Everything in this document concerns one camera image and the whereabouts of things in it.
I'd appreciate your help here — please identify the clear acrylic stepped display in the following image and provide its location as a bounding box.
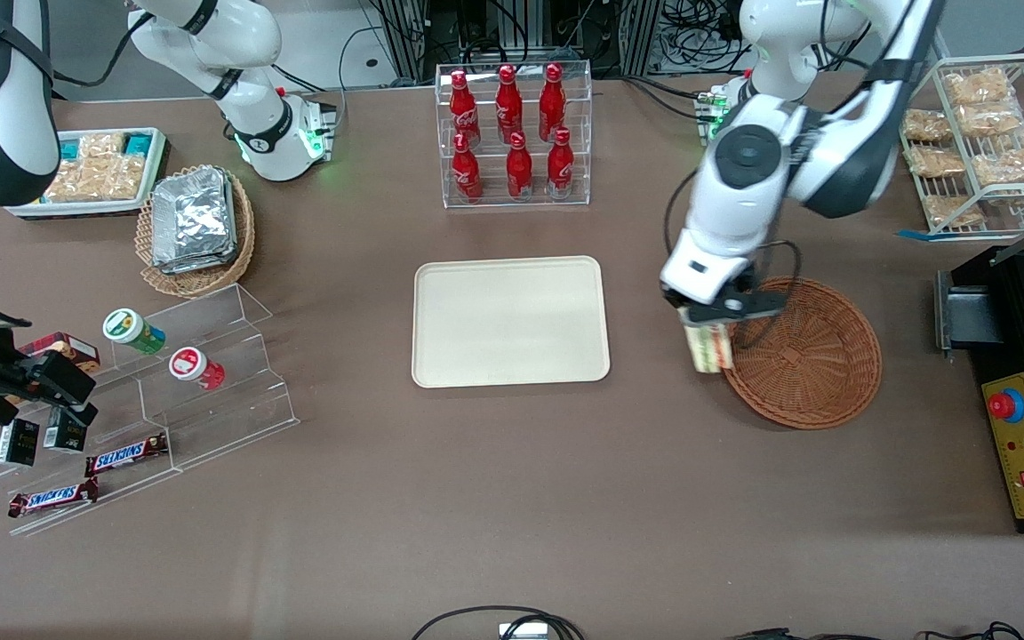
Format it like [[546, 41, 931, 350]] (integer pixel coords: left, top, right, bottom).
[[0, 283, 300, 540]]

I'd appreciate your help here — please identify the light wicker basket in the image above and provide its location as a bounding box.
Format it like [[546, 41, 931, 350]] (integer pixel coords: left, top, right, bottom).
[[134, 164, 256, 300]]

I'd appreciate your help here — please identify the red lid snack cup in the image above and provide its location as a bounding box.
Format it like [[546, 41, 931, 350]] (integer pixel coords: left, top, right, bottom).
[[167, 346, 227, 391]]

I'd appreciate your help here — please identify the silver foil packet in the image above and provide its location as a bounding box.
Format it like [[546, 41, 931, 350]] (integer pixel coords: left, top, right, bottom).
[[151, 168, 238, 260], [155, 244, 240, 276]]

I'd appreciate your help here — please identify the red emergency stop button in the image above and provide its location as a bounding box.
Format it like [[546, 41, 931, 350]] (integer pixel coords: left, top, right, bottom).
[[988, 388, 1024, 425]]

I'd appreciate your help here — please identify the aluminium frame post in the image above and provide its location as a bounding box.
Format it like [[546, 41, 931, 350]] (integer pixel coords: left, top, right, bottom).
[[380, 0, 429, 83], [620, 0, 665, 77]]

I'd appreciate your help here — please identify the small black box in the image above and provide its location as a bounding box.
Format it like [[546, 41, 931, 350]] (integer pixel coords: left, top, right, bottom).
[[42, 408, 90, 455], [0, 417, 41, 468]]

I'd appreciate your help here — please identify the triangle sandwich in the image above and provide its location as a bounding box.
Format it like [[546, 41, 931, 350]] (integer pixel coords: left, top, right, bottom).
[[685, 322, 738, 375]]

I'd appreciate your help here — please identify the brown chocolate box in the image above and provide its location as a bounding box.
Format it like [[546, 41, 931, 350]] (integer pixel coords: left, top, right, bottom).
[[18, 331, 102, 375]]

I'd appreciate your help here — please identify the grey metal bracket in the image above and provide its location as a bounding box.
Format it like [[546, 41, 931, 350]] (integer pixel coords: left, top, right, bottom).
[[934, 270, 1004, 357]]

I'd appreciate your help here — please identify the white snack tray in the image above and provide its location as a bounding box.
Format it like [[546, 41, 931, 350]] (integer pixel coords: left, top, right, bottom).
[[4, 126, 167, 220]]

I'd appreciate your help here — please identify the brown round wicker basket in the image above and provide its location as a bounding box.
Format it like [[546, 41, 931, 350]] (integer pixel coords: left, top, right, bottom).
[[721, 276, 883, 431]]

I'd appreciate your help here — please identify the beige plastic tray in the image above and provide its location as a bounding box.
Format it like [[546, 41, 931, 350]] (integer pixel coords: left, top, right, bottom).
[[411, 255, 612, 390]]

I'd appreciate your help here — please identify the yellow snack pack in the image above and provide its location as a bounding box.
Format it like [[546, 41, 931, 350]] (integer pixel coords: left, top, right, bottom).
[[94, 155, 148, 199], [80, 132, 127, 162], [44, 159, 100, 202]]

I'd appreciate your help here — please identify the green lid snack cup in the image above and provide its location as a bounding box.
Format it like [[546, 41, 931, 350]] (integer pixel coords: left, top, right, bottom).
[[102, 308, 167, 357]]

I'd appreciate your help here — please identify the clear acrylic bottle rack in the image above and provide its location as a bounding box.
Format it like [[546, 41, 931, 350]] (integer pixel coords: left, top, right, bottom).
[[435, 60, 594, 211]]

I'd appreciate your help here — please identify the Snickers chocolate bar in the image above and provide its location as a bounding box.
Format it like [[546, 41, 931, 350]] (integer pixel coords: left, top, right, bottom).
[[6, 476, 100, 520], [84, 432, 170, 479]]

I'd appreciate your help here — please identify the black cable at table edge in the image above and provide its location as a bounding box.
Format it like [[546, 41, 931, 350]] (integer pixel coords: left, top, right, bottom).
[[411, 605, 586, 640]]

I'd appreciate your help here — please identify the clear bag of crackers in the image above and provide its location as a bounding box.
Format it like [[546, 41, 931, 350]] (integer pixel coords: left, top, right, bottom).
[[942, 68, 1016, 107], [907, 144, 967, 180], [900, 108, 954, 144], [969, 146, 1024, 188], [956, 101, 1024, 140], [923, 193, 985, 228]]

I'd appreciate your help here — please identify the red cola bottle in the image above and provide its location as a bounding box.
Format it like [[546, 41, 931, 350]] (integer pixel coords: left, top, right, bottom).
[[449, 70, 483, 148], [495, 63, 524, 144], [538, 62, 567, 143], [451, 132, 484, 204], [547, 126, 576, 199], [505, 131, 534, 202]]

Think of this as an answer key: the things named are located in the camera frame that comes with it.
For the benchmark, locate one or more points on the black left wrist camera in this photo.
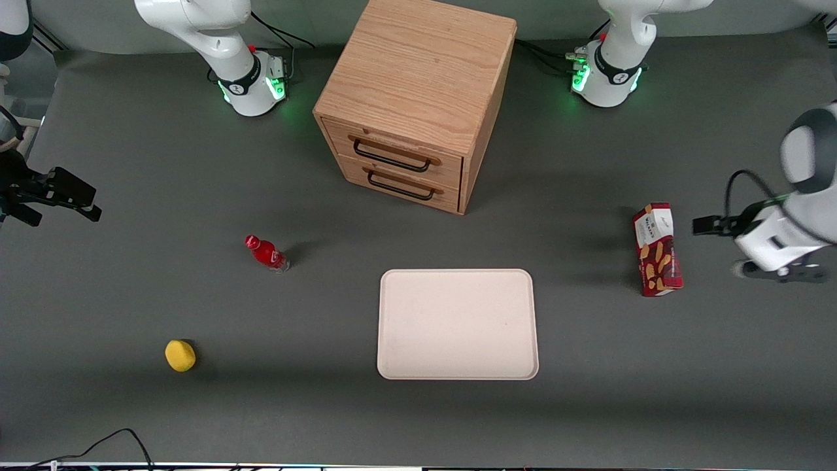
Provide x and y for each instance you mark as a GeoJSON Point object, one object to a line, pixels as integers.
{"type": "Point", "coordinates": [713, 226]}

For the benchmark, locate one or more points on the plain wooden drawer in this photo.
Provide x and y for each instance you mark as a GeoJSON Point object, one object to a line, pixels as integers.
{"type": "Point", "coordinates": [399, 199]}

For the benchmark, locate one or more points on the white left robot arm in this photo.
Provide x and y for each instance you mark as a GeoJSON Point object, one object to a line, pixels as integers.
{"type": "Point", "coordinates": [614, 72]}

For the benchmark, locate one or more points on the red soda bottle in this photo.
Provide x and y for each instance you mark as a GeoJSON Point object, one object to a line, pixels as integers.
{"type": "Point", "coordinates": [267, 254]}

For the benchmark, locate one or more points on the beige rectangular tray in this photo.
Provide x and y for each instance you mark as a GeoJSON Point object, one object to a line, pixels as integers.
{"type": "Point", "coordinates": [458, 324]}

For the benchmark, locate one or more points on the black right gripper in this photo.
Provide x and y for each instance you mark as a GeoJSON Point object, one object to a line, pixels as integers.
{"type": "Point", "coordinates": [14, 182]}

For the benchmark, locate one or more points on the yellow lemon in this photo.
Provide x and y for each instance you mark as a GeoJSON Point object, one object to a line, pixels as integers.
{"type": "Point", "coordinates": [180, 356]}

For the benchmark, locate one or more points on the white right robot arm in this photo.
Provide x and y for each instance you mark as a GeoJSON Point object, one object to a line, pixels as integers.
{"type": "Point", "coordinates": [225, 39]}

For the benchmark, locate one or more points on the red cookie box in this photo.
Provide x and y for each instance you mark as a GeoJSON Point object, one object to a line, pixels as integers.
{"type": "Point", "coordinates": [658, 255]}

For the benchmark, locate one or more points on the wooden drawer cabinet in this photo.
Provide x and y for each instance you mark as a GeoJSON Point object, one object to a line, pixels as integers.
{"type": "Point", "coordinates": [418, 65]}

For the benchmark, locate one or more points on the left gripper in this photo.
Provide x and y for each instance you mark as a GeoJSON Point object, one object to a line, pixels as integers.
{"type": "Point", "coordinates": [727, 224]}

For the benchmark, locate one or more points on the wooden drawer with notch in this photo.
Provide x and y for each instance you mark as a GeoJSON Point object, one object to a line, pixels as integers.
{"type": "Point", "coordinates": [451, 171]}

WHAT TO DO: Each line of the listing that contains the word "white" must be copied.

RESPONSE AREA:
I'd appreciate your help here — please identify the white snack tray in the image above and provide its location as a bounding box.
For the benchmark, locate one or more points on the white left robot arm in this photo.
For the benchmark, locate one or more points on the white right robot arm in this photo.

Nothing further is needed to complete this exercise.